四川竹間

劉欣慰打開房門,大跨一步進了房間,頭也不回,返手將門猛地往后關上,頓時就“碰”地一聲,好像發生了地震。她隨即攜帶著憤怒的情緒,幾步來到書房門口。外號叫“夫子”的丈夫正被門口發出的響聲驚得從伏案寫作的手提電腦前抬起頭來,愣愣地看著書房門口,正在判斷響聲是從哪兒傳來的。劉欣慰看著滿眼無辜的丈夫,眼眶里頓時又充滿了憐憫,原先惱怒的情緒又發不出來了,她的腳步就停在門口挪不動了。
劉欣慰很有些恨鐵不成鋼之感,曾經埋怨丈夫是個窩囊廢。丈夫雖然在縣委宣傳部里工作,在全縣也算是一個很不錯的知名筆桿子,并被縣委、縣政府領導和大院里的人尊稱為“夫子”。丈夫卻不善于交際,成天除了為他人做嫁衣外,就只曉得讀書寫作,日子過得人不人鬼不鬼的。丈夫這些年來也并沒有因此寫出錦繡文章來一鳴驚人,給當妻子的撐臉面;劉欣慰偏偏又是個要強的女人,她當然希望老公能混上一官半職。但“夫子”卻知足常樂,報紙雜志上發表那些豆腐塊文章,也沒能掙多少稿費,竟然也讓他樂不思蜀,陶醉于微不足道的成功喜悅里,永遠也不能從那個境界里自拔出來……

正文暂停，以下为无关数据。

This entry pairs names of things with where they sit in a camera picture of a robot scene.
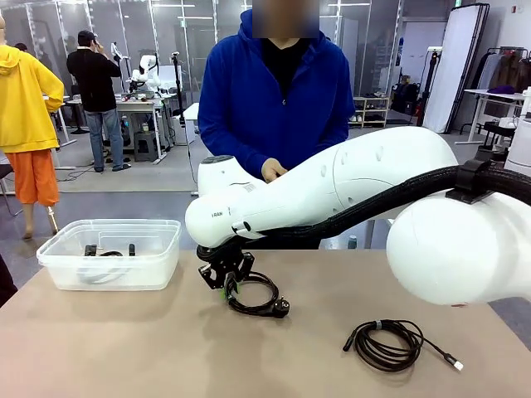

劉欣慰在縣醫院婦科當醫生,平時家務上班兩頭忙碌,更不可能像丈夫那樣做出文章去發表。最近,醫院要求每位醫生都要寫論文參加評獎,不寫吧,獎勵、評職稱這樣的好事肯定沒有她的份。寫吧,平時自己沒有對婦科進行深入研究,前沿科研關注得也很少,就是硬寫出來的“論文”也是人家嚼過的饃,恐怕被別人私下說她剽竊,那她將會無地自容。